--- Dataset extract ---
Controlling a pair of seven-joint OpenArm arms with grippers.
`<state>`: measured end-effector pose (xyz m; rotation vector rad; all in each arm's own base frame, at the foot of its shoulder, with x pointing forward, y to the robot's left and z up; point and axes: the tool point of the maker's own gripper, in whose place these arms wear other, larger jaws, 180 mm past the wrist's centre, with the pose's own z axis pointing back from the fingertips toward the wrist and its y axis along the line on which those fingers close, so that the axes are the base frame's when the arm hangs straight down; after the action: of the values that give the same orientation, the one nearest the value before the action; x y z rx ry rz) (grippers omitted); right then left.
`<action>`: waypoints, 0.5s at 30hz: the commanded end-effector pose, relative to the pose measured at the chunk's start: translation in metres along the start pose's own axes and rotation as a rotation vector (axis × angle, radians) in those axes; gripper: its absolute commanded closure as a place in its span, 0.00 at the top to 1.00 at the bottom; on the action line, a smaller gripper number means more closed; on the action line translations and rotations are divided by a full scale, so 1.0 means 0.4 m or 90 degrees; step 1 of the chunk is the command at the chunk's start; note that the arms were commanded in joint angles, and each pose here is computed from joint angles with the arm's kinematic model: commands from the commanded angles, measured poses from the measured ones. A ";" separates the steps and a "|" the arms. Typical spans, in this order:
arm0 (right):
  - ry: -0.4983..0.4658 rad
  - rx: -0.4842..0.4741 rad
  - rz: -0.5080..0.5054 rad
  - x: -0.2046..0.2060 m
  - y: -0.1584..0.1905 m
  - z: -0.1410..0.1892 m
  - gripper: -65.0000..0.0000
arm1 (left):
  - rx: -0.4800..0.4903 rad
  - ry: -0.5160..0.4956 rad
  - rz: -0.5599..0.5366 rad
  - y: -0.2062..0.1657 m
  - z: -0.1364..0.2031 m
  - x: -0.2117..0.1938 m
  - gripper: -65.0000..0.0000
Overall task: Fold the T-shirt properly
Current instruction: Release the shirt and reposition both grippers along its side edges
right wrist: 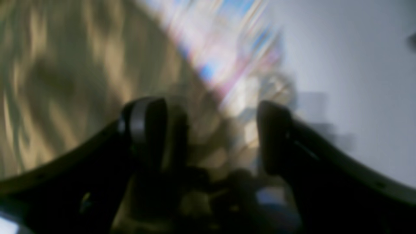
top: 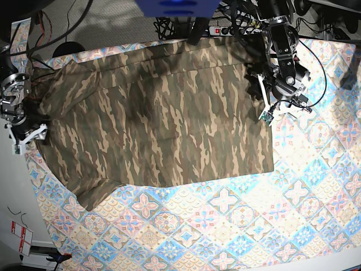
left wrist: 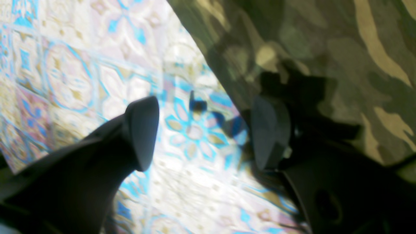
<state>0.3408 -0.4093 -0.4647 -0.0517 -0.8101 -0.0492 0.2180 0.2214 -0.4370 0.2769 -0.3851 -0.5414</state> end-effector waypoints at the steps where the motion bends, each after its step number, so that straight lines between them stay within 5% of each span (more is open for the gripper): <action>1: -0.057 -0.029 -0.001 0.085 -0.052 0.013 0.65 | 0.017 -0.018 0.005 0.017 0.014 0.022 0.68; 9: -0.018 0.020 -0.006 -0.004 0.055 -0.020 0.66 | 0.048 -0.030 0.021 0.044 0.052 0.017 0.68; 15: 0.040 0.099 0.071 -0.071 0.205 -0.058 0.65 | 0.058 -0.021 0.035 0.061 0.055 -0.001 0.68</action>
<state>0.3545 -0.3474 -0.4869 0.0046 -0.8473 0.0536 0.2128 0.2349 -0.4175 0.3243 -0.4212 -0.4821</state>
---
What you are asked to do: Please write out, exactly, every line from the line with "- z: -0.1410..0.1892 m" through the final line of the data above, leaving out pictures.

Your solution:
  - z: -0.1410..0.1892 m
  - gripper: -65.0000..0.0000
arm1 (left):
  - rx: -0.4800..0.4903 rad
  - ry: -0.5160..0.4956 rad
  - rz: -0.5599..0.5366 rad
  - y: -0.2062..0.1657 m
  - z: -0.1364..0.2031 m
  - x: -0.2117..0.1938 m
  - gripper: -65.0000..0.0000
Overall task: Fold the T-shirt properly
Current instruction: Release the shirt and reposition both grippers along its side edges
right wrist: 
top: 
left wrist: 
<state>0.3408 -0.4093 -0.4647 -0.0517 -0.8101 -0.0492 0.2180 0.2214 -0.4370 0.2769 -0.3851 -0.5414</state> end-effector waypoints at the steps where the motion bends, each after its step number, so that straight lines between them stay within 5% of each span (more is open for the gripper): <action>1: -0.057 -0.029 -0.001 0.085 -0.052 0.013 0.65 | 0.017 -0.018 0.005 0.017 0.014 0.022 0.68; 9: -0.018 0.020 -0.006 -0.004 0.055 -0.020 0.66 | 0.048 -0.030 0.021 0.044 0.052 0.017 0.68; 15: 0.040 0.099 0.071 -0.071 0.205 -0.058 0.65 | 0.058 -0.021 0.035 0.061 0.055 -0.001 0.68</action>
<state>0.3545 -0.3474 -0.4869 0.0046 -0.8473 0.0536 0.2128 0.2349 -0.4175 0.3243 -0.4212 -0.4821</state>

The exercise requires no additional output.